The influence of molybdenum on the selective catalytic reduction (SCR) performance and SO2 durability of V/Mo-Ti catalysts was investigated. The characteristics of the catalysts were investigated by Brunauer-Emmett-Teller (BET) surface area analysis, field-emission transmission electron microscopy (FE-TEM), Raman spectroscopy, NH3-temperature programmed desorption (NH3-TPD), in-situ diffuse reflectance infrared Fourier-transform spectroscopy (DRIFTs), SO2 temperature-programmed desorption (SO2-TPD), and X-ray photoelectron spectroscopy (XPS). The V/Mo-Ti catalysts exhibited improved SCR performances and SO2 resistances at 250 degrees C compared to those of V/W/Ti catalysts. The improved catalytic activity was shown to be imparted by amorphous MoOx. The formation of amorphous MoOx species with the addition of molybdenum to titanic acid was found to be more significant than that by the addition of molybdenum to crystalline TiO2. The increased density of NH3 adsorption and Bronsted-acid sites by addition of molybdenum was found to have a positive effect on catalyst performance.
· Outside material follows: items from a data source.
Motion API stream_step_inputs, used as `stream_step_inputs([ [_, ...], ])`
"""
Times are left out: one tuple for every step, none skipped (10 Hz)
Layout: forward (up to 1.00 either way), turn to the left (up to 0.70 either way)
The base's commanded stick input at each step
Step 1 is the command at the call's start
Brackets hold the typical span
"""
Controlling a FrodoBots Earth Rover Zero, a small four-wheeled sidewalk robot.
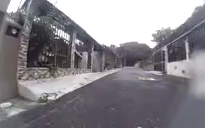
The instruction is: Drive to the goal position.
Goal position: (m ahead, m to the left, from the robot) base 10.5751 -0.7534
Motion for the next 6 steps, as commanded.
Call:
stream_step_inputs([
  [0.50, -0.49],
  [0.50, -0.49],
  [0.50, -0.49],
  [0.50, -0.49],
  [0.50, -0.22],
  [0.50, 0.01],
])
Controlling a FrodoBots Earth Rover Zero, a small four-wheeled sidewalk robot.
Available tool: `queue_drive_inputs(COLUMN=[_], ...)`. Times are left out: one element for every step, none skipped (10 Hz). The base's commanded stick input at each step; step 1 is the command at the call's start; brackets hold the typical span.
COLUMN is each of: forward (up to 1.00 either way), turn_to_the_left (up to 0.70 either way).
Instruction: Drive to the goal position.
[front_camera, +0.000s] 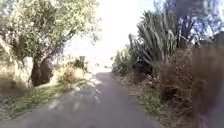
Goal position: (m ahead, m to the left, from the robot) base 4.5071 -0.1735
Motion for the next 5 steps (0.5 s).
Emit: queue_drive_inputs(forward=[0.7,0.7,0.7,0.7,0.7], turn_to_the_left=[0.0,0.0,0.0,0.0,0.0])
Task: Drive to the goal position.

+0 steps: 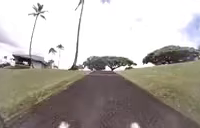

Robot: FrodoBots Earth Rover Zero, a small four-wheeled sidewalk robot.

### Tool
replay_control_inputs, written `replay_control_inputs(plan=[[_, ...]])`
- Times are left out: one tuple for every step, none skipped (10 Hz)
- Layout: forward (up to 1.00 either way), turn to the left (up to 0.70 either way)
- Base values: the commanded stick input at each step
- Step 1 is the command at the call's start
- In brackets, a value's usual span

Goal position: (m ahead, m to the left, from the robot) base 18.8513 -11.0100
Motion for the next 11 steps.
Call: replay_control_inputs(plan=[[1.00,0.00],[1.00,0.00],[1.00,0.00],[1.00,0.00],[1.00,0.00],[1.00,0.00],[1.00,0.00],[1.00,0.00],[1.00,0.00],[1.00,0.00],[1.00,0.00]])
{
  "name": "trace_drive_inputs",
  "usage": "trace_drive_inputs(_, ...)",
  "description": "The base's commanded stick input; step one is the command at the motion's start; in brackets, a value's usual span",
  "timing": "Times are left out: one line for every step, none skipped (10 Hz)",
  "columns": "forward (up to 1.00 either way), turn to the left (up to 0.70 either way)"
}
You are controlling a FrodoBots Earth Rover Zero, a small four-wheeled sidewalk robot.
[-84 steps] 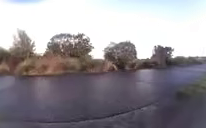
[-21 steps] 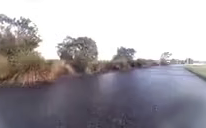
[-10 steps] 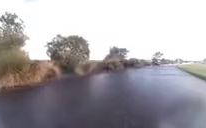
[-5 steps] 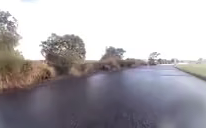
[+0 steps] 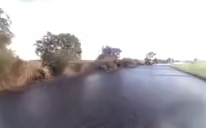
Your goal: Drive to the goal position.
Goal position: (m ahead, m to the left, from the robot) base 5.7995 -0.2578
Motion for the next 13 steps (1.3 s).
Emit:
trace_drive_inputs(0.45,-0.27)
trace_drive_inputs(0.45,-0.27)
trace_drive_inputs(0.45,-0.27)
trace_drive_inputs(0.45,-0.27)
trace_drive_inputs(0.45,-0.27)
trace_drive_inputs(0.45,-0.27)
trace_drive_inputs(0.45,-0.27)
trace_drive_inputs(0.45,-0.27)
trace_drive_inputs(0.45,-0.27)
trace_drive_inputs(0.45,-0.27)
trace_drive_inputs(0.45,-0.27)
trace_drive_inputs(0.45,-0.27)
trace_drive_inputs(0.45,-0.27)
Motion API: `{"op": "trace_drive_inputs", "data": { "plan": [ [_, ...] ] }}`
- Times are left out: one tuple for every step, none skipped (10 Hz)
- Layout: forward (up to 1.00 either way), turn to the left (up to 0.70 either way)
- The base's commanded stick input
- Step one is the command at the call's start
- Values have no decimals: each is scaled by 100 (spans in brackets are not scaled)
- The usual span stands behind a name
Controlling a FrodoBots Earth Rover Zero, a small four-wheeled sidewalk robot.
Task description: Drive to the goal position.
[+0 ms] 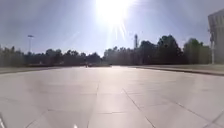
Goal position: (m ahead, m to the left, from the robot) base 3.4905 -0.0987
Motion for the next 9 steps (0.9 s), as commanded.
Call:
{"op": "trace_drive_inputs", "data": {
  "plan": [
    [70,-1],
    [70,-1],
    [70,-1],
    [70,-1],
    [70,-1],
    [70,-1],
    [70,-1],
    [70,-1],
    [70,-1]
  ]
}}
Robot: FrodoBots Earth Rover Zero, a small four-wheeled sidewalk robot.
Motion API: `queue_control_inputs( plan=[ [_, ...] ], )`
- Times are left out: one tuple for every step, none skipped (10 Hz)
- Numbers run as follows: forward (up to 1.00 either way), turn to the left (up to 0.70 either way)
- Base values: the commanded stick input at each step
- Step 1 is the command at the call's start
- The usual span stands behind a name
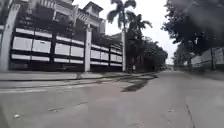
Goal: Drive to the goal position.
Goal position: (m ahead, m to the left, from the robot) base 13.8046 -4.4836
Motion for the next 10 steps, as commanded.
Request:
queue_control_inputs(
  plan=[
    [0.7, -0.35],
    [0.7, -0.35],
    [0.7, -0.25],
    [0.7, 0.0],
    [0.7, 0.0],
    [0.7, 0.0],
    [0.7, 0.0],
    [0.7, 0.0],
    [0.7, 0.0],
    [0.7, 0.0]
  ],
)
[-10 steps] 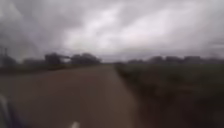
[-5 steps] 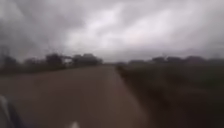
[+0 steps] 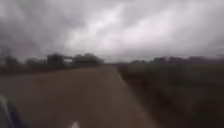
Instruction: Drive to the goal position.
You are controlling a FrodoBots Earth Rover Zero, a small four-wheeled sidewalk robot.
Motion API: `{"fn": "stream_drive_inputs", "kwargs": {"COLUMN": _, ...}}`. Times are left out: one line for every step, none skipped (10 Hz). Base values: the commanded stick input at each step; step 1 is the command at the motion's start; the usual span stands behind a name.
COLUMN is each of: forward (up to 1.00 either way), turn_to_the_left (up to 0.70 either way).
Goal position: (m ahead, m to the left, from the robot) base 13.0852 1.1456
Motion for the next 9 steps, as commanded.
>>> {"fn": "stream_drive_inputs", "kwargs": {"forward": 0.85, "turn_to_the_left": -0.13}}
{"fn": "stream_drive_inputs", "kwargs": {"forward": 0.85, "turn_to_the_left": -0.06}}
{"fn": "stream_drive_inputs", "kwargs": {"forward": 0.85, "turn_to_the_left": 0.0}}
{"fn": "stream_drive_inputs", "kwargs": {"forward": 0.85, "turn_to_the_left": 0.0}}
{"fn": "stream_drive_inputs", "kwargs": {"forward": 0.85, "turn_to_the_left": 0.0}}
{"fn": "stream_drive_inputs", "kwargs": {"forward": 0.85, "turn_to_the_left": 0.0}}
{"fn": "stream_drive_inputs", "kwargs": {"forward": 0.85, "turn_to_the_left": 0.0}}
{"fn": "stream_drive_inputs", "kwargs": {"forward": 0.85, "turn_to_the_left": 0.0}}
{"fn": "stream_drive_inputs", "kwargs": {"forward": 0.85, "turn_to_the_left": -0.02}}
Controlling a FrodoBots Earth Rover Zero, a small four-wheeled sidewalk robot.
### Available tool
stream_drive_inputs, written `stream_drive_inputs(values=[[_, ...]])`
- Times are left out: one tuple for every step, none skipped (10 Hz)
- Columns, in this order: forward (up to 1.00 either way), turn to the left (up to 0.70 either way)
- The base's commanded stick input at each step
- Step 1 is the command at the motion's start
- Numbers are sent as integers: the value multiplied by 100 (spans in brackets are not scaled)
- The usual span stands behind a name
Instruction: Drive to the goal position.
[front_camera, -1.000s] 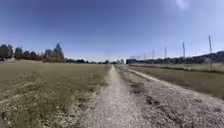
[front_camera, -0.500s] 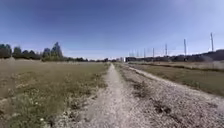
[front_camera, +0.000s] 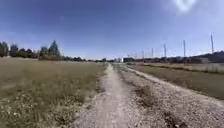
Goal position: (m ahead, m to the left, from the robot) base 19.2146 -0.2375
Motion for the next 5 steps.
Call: stream_drive_inputs(values=[[70, 0], [70, -20], [70, -32], [70, -21], [70, -1]])
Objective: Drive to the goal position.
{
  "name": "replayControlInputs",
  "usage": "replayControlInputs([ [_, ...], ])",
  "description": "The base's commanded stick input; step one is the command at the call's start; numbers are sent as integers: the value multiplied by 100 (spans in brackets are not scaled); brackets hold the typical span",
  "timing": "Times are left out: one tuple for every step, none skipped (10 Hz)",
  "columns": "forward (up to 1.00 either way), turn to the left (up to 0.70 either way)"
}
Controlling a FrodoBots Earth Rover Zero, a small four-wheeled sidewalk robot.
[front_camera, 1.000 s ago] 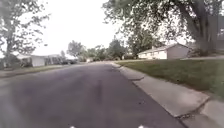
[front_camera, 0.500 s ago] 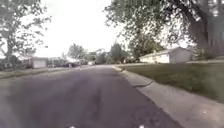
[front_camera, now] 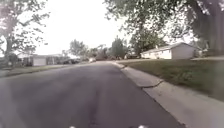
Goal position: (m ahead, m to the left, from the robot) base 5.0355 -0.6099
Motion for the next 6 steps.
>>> replayControlInputs([
  [100,-1],
  [100,-1],
  [100,-1],
  [100,-1],
  [100,-1],
  [100,-1],
])
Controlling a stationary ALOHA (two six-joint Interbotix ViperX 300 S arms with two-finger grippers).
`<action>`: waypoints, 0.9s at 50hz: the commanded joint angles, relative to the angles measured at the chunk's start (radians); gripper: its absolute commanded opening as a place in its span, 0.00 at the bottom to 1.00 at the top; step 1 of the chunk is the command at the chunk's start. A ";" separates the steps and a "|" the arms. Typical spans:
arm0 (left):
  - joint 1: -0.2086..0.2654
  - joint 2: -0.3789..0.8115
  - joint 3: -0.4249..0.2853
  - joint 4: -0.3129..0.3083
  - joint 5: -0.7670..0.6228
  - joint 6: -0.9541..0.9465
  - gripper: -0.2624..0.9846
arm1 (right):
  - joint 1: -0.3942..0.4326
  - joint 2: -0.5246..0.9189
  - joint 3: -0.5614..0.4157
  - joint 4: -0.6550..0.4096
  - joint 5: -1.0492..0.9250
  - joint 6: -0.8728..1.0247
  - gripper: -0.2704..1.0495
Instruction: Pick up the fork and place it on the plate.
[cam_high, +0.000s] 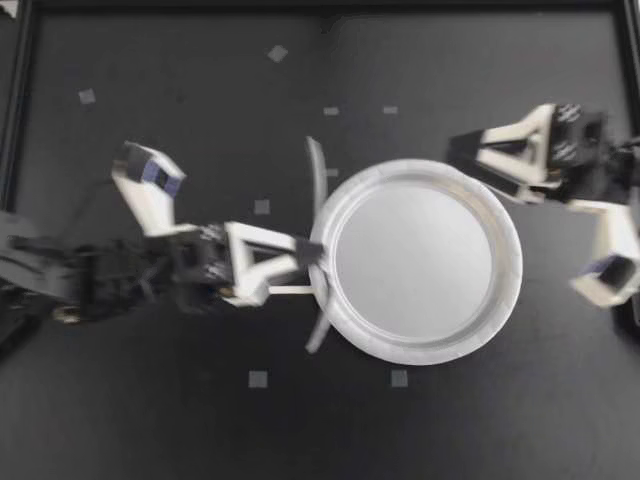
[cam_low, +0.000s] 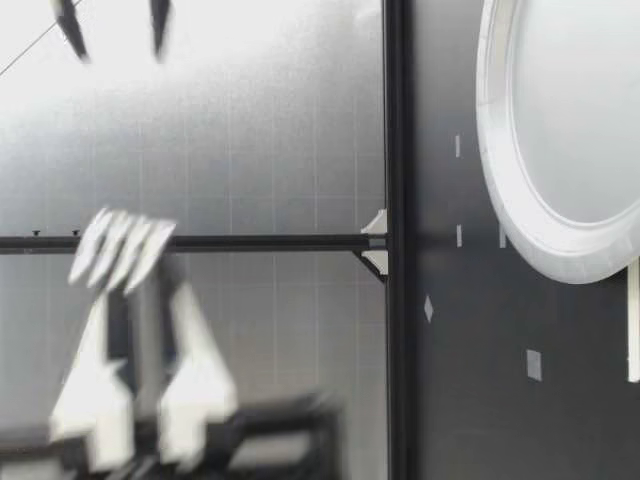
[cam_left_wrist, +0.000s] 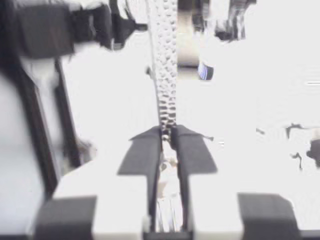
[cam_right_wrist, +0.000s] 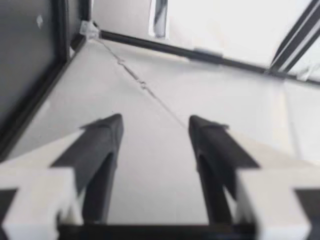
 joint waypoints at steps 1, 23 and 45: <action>0.055 0.051 -0.091 0.227 -0.020 -0.103 0.22 | -0.003 0.135 -0.043 0.083 -0.172 -0.063 0.63; 0.092 0.046 -0.061 0.287 -0.021 -0.123 0.22 | 0.066 0.285 -0.084 0.089 -0.307 -0.067 0.63; 0.091 0.089 -0.071 0.285 -0.080 -0.127 0.22 | 0.097 0.293 -0.109 0.089 -0.318 -0.067 0.63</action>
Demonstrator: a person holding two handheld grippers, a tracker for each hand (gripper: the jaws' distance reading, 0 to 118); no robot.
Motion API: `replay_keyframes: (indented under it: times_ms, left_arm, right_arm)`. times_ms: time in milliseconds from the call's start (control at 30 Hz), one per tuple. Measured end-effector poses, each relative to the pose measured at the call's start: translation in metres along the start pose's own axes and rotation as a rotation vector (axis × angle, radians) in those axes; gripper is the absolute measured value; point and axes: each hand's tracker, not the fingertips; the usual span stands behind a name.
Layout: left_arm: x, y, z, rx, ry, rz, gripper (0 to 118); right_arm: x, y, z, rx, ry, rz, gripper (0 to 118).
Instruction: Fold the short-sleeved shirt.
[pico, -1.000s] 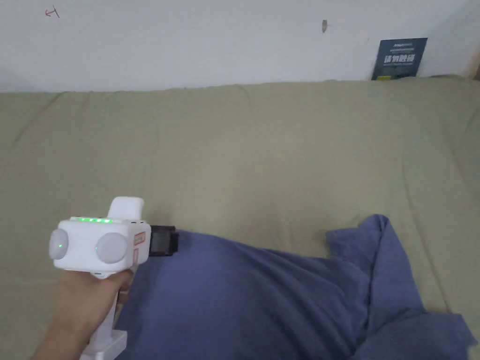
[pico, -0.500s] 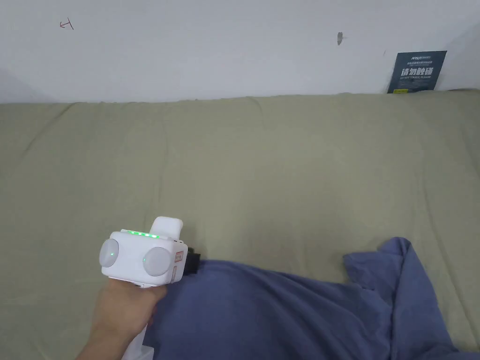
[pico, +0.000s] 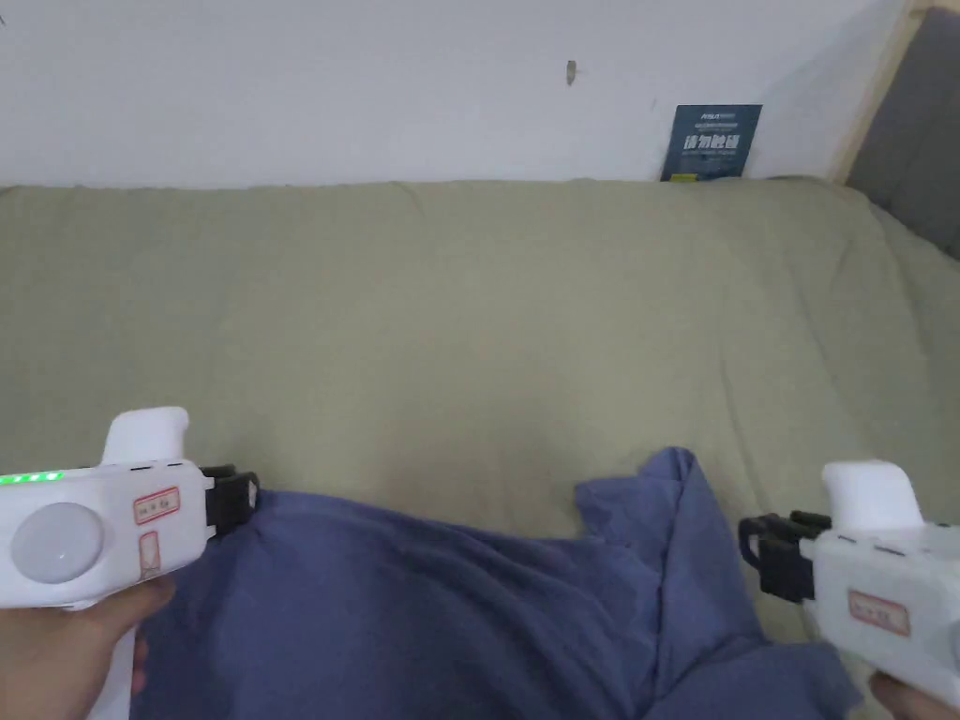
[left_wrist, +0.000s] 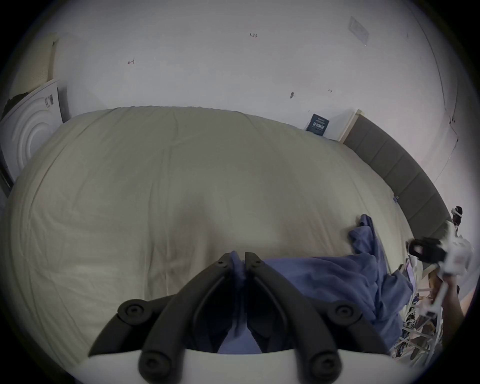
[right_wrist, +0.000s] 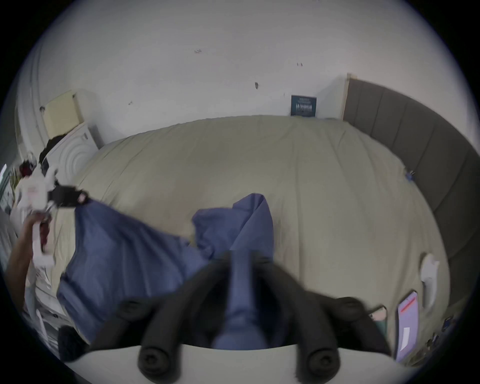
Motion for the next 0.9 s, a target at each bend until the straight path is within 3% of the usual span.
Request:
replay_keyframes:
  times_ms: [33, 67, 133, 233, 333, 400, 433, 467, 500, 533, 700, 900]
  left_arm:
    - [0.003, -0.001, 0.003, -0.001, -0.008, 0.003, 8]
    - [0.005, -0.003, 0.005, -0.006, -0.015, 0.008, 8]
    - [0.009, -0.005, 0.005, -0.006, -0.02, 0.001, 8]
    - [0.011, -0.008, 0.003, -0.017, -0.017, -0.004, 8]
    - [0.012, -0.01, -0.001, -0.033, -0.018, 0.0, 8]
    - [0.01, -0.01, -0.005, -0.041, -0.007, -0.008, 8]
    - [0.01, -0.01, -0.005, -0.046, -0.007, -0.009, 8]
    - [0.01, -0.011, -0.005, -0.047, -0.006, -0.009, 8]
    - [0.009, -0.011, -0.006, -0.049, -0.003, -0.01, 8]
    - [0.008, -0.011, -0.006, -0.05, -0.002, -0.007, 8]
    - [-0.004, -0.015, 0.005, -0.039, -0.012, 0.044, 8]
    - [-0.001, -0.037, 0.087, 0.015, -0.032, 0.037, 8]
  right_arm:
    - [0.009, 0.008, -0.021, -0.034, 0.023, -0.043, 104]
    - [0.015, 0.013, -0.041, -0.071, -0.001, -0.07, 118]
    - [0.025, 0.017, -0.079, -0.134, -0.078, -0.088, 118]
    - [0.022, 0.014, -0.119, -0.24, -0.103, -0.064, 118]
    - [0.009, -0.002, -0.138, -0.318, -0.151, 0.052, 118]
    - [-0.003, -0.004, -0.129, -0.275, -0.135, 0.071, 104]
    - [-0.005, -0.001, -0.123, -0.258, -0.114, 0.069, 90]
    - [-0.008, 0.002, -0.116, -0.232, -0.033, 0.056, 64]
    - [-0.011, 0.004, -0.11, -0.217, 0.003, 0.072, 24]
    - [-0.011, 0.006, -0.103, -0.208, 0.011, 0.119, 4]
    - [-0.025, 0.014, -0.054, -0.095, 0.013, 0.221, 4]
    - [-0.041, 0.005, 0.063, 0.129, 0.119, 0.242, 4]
Since the reaction between SO2 and VOx was suppressed by the addition of molybdenum, the area of the SO2-TPD peak due to desorption of adsorbed SO2 from the catalyst surface was reduced. This decrease in the amount of adsorbed SO2 improved the SO2 resistances of the catalysts. The V/Mo-Ti catalysts exhibited increasing activities and SO2 resistances with increasing Mo6+ ratio (and Mo6+ atoms/cm(3)). Furthermore, they exhibited suppressed formation of ammonium sulfate salts due to decreased SO2 adsorption, as the reaction of terminal V=O groups and adsorbed SO2 is inhibited by the addition of molybdenum. Thus, the V/Mo-Ti catalysts exhibited better catalytic activities and SO2 durability than those of V/W/Ti catalysts.